Buses pass in the City of London financial district outside the Royal Exchange near the Bank of England on 2nd July 2021 in London, United Kingdom.Buses pass in the City of London financial district outside the Royal Exchange near the Bank of England on 2nd July 2021 in London, United Kingdom.Aon: Pension fund gilt sell-off caused a spiraling effect

A workplace pension plan that provides a guaranteed annual income for life upon retirement is popular in the U.K.

As the values of the bonds fell early last week, the LDIs needed to liquidate large portions of their long-term gilt positions in an orderly fashion.

In a letter Wednesday to Conservative Party lawmaker Mel Stride, chairman of the Treasury Select Committee, Bank of England deputy Governor Jon Cunliffe revealed that LDIs issued dire warnings on the evening of September 27th as 30-year gilt yields rose by 67 basis points. Prices affect yields.

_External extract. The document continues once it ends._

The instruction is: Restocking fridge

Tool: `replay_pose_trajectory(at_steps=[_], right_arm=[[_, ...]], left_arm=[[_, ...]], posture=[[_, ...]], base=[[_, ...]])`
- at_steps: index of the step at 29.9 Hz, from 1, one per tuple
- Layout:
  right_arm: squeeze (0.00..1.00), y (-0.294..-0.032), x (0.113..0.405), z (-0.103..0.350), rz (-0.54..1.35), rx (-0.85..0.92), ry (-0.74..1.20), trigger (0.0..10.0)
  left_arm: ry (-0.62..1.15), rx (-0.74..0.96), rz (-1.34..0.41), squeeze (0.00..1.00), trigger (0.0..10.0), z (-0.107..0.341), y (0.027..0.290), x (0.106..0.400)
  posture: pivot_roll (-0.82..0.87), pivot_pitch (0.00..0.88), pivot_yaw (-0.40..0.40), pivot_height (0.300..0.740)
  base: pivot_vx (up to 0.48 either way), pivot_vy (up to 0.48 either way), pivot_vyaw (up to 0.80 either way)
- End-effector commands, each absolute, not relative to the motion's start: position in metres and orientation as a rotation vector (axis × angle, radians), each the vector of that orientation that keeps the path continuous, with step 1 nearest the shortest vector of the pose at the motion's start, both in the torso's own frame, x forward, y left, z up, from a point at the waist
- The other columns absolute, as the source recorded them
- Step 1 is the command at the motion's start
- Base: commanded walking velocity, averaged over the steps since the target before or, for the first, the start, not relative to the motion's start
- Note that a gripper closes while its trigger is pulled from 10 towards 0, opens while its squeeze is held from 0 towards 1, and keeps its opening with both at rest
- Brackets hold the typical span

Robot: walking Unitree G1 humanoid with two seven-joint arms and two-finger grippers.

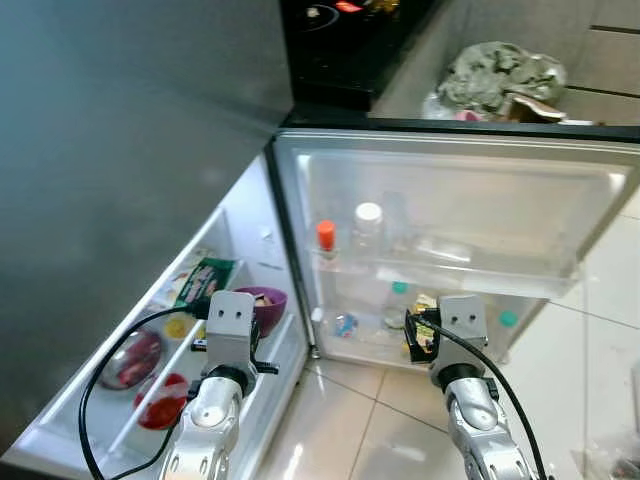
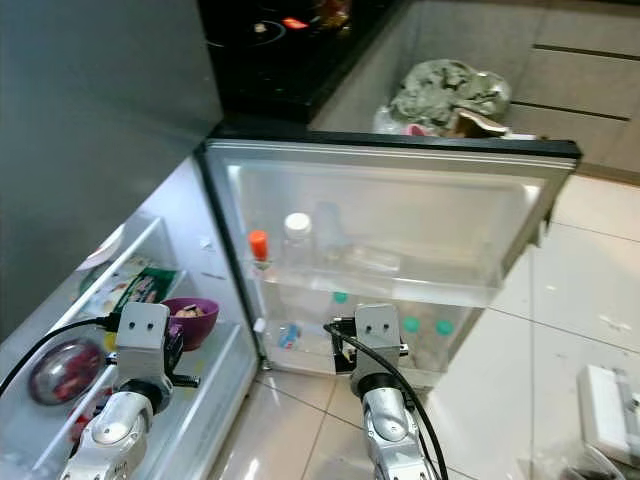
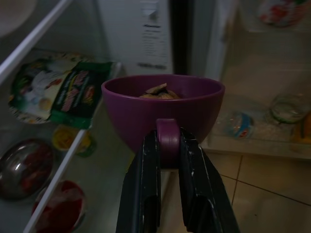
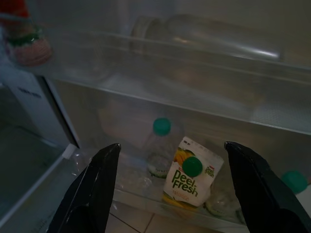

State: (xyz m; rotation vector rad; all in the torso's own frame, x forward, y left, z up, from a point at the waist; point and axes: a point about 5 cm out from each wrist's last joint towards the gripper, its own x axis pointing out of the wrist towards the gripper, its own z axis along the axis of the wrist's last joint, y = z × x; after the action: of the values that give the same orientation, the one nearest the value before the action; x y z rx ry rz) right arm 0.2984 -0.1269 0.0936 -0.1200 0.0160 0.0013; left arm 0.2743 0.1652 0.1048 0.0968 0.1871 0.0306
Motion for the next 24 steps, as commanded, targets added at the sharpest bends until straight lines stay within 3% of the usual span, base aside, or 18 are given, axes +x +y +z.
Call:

Multiple LDI funds were likely to fall into negative net asset value due to the prevailing yields. The funds were likely to have to begin the process of winding up the next day.

There was a chance that a large quantity of gilts would be sold on the market, driving a potentially self-reinforcing spiral and threatening severe disruption of core funding markets.

How the Bank of England stabilized the bond markets

The Bank of England staff worked through the night to come up with an intervention that would prevent the crisis from happening.

The 30-year gilt yield plummeted after the Bank announced its emergency package.

The scale of the moves in gilt yields during this time was unprecedented, with two daily increases of more than 35 basis points.

He said that the increase in 30 year gilt yields was more than twice as large as the largest move since 2000.

It was bigger than any other historical move. The gilt market functioning was very stretched.